The sudden clang of a pot lid and footsteps moving about in the kitchen ended Drew’s reverie.

Exhausted from trying to solve his clients’ marital problems, he was more than ready to seek refuge inside. Enjoy a tasty meal seated across from his beautiful wife in their well-appointed dining room.

As if he would.

Dread kept Drew glued to the spot, afraid to open the back door, hesitant to face his one-hundred-ten-pound wife.

The pot lid clanged again. Drew yanked open the door and strode in.

Jill stood at the stove, stirring something in an iron pot, her dark auburn hair pulled back from her face with a silver clamp.

“Gosh that smells good.” He grabbed a long-handled spoon and sampled the bubbling stew. “How soon do we eat?”

She glanced at him and smiled, a good sign. Lately, he never knew what to expect when he came home. Fertility drugs played havoc with Jill’s hormones. With their relationship, too.

He constantly worried about their marriage. He’d be satisfied if they never had a child, overjoyed, actually. He and Jill growing old together, walking through life hand in hand.

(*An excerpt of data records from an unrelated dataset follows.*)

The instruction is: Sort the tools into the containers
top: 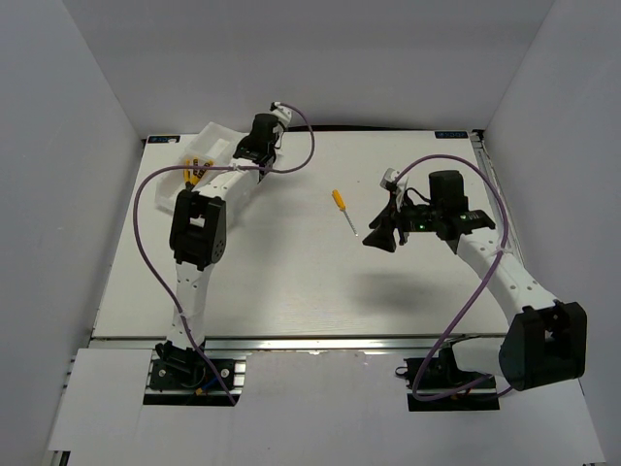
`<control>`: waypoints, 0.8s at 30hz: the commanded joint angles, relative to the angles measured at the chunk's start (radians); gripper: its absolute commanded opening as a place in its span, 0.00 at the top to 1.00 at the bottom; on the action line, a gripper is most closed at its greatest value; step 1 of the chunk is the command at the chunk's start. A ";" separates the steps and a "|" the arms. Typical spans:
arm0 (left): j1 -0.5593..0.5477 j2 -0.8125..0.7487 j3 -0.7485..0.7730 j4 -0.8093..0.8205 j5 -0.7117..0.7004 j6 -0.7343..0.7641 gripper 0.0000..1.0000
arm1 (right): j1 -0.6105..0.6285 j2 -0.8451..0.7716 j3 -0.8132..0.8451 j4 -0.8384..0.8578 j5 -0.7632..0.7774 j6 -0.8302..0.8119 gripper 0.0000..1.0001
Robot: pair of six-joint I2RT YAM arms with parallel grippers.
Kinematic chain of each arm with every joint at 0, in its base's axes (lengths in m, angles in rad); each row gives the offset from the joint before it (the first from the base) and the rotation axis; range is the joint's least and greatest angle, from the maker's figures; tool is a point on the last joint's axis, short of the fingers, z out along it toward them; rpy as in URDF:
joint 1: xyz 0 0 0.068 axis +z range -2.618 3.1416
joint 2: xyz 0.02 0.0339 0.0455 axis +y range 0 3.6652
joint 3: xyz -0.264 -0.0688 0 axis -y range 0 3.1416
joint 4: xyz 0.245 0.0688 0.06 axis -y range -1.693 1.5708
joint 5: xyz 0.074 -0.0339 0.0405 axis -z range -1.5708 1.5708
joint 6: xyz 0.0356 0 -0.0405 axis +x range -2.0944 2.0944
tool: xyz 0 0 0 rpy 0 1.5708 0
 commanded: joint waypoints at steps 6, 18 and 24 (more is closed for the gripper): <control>-0.009 -0.055 -0.026 -0.020 -0.063 0.049 0.64 | -0.007 -0.041 -0.009 0.017 -0.005 -0.011 0.36; -0.019 -0.092 0.015 -0.057 -0.076 -0.025 0.35 | -0.007 -0.045 -0.007 -0.012 0.008 -0.029 0.36; -0.022 -0.180 0.006 -0.079 -0.059 -0.149 0.38 | -0.007 -0.029 0.009 -0.023 0.064 -0.031 0.35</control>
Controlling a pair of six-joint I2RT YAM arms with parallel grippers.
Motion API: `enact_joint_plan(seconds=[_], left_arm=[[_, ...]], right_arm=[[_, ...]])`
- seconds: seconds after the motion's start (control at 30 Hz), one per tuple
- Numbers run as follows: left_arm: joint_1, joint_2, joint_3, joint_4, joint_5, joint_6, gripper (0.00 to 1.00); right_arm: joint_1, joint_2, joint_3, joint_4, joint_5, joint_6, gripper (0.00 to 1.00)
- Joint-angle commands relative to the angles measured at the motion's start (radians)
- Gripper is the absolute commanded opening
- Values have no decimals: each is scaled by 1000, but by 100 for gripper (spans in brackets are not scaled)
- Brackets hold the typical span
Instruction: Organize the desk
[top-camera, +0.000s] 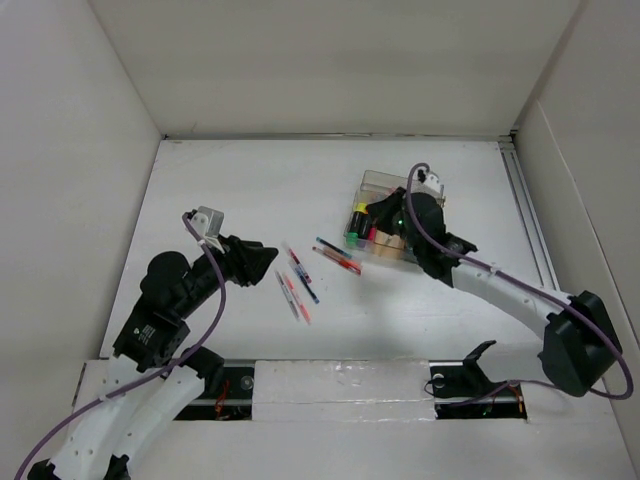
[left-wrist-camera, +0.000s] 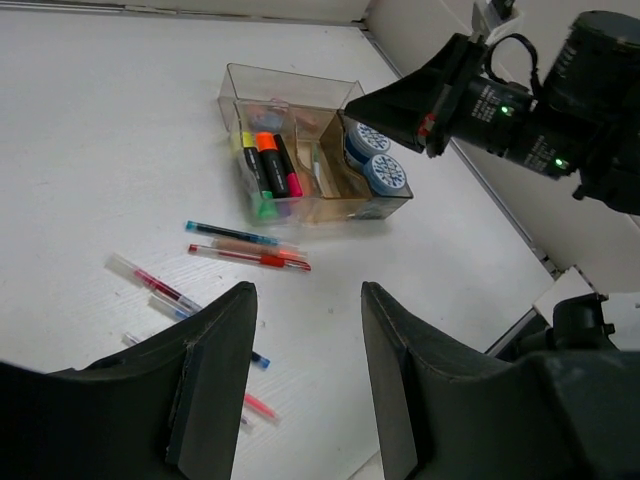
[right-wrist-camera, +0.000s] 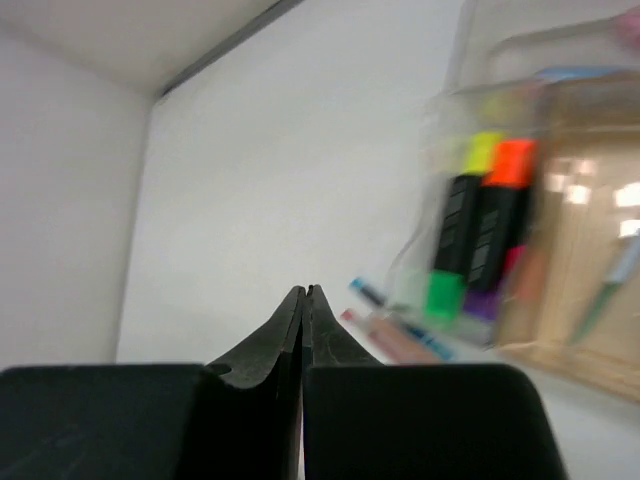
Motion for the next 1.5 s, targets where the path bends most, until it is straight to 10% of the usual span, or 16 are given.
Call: enact_joint_plan(seconds=[0.0,0.43,1.47], left_arm=[[4,28,11,55,-2,16,42],[4,41,14,53,-7,18,41],[4,21,12,59,0,18,42]], right_arm=[[150,-24,-14,35,2,-88,0],[562,410,211,-50,167,-164,34],[641,637,374,-129,211,-195,27]])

Just because we’re married doesn’t mean we have to have a child.

To Jill, it does.

She’d make too much of his action if he patted her softly yielding butt. Before his next breath she’d have him stripped and stretched out on the bed.

Fertility drugs changed Jill. Gave her the upper hand in their sex life. Made her lust for him, and had gradually eroded their love for each other in her determined rush to give him a child. A child he was afraid to father.

So far, his prayers had been answered and Jill hadn’t conceived, but how long could he depend on his luck lasting?

“How was your day?” he asked, giving her a tight hug, his hands firmly planted at her waist.